> **What is being asked**
With the pictures left out, write out the records verbatim.

══ Supplied data ══

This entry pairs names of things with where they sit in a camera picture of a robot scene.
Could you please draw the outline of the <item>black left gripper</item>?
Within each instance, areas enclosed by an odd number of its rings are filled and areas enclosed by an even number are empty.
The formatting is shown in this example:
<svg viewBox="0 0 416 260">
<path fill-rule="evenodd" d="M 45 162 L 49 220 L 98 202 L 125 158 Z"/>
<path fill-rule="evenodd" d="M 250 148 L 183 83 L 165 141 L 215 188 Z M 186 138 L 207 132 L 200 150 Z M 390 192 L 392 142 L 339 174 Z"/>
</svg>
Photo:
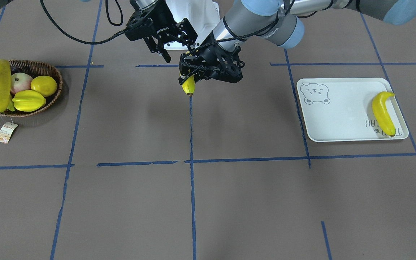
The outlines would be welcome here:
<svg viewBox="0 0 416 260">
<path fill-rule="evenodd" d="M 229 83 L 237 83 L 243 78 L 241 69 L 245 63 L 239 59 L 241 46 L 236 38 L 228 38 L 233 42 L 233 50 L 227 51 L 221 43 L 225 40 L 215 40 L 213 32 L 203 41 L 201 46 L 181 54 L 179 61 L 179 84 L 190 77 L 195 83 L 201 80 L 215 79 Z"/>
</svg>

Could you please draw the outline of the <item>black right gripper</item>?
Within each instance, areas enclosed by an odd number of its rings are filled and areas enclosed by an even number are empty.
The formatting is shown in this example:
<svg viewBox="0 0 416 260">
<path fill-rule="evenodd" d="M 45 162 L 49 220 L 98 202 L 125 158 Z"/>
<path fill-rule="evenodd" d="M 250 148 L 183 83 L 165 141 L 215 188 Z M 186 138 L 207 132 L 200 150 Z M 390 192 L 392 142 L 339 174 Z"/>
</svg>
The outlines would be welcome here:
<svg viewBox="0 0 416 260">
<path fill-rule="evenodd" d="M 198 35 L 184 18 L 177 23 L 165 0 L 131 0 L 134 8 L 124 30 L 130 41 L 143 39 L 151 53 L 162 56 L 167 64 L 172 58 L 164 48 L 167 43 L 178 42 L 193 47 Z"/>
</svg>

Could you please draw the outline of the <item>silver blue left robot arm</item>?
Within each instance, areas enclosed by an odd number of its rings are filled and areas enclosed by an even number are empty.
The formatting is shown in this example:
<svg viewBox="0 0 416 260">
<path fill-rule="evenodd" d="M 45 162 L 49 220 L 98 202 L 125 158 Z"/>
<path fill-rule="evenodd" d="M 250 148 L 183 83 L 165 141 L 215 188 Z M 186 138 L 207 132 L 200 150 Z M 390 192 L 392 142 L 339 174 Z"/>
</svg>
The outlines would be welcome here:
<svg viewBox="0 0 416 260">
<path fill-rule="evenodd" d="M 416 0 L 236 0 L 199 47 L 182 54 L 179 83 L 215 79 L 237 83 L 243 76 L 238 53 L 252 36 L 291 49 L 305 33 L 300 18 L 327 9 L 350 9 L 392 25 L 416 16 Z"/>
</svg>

═══

> **Answer to the problem**
This entry pairs names of things with where they sit in a camera picture of a robot scene.
Could you please draw the outline of the <item>black left gripper</item>?
Within each instance, areas enclosed by an odd number of its rings are filled and areas enclosed by an even number are empty.
The formatting is shown in this example:
<svg viewBox="0 0 416 260">
<path fill-rule="evenodd" d="M 45 162 L 49 220 L 98 202 L 125 158 Z"/>
<path fill-rule="evenodd" d="M 250 148 L 183 83 L 165 141 L 215 188 Z M 186 138 L 207 132 L 200 150 Z M 390 192 L 392 142 L 339 174 Z"/>
</svg>
Photo:
The outlines would be welcome here:
<svg viewBox="0 0 416 260">
<path fill-rule="evenodd" d="M 229 83 L 237 83 L 243 78 L 241 69 L 245 63 L 239 59 L 241 46 L 236 38 L 228 38 L 233 42 L 233 50 L 227 51 L 221 43 L 225 40 L 215 40 L 213 32 L 203 41 L 201 46 L 181 54 L 179 61 L 179 84 L 190 77 L 195 83 L 201 80 L 215 79 Z"/>
</svg>

Could you please draw the outline of the <item>black right gripper</item>?
Within each instance, areas enclosed by an odd number of its rings are filled and areas enclosed by an even number are empty.
The formatting is shown in this example:
<svg viewBox="0 0 416 260">
<path fill-rule="evenodd" d="M 45 162 L 49 220 L 98 202 L 125 158 Z"/>
<path fill-rule="evenodd" d="M 250 148 L 183 83 L 165 141 L 215 188 Z M 186 138 L 207 132 L 200 150 Z M 390 192 L 392 142 L 339 174 Z"/>
</svg>
The outlines would be welcome here:
<svg viewBox="0 0 416 260">
<path fill-rule="evenodd" d="M 198 35 L 184 18 L 177 23 L 165 0 L 131 0 L 134 8 L 124 30 L 130 41 L 143 39 L 151 53 L 162 56 L 167 64 L 172 58 L 164 48 L 167 43 L 178 42 L 193 47 Z"/>
</svg>

Could you please draw the outline of the <item>silver blue left robot arm</item>?
Within each instance, areas enclosed by an odd number of its rings are filled and areas enclosed by an even number are empty.
The formatting is shown in this example:
<svg viewBox="0 0 416 260">
<path fill-rule="evenodd" d="M 45 162 L 49 220 L 98 202 L 125 158 Z"/>
<path fill-rule="evenodd" d="M 250 148 L 183 83 L 165 141 L 215 188 Z M 186 138 L 207 132 L 200 150 Z M 390 192 L 392 142 L 339 174 Z"/>
</svg>
The outlines would be welcome here:
<svg viewBox="0 0 416 260">
<path fill-rule="evenodd" d="M 416 0 L 236 0 L 199 47 L 182 54 L 179 83 L 215 79 L 237 83 L 243 76 L 238 53 L 252 36 L 291 49 L 305 33 L 300 18 L 327 9 L 350 9 L 392 25 L 416 16 Z"/>
</svg>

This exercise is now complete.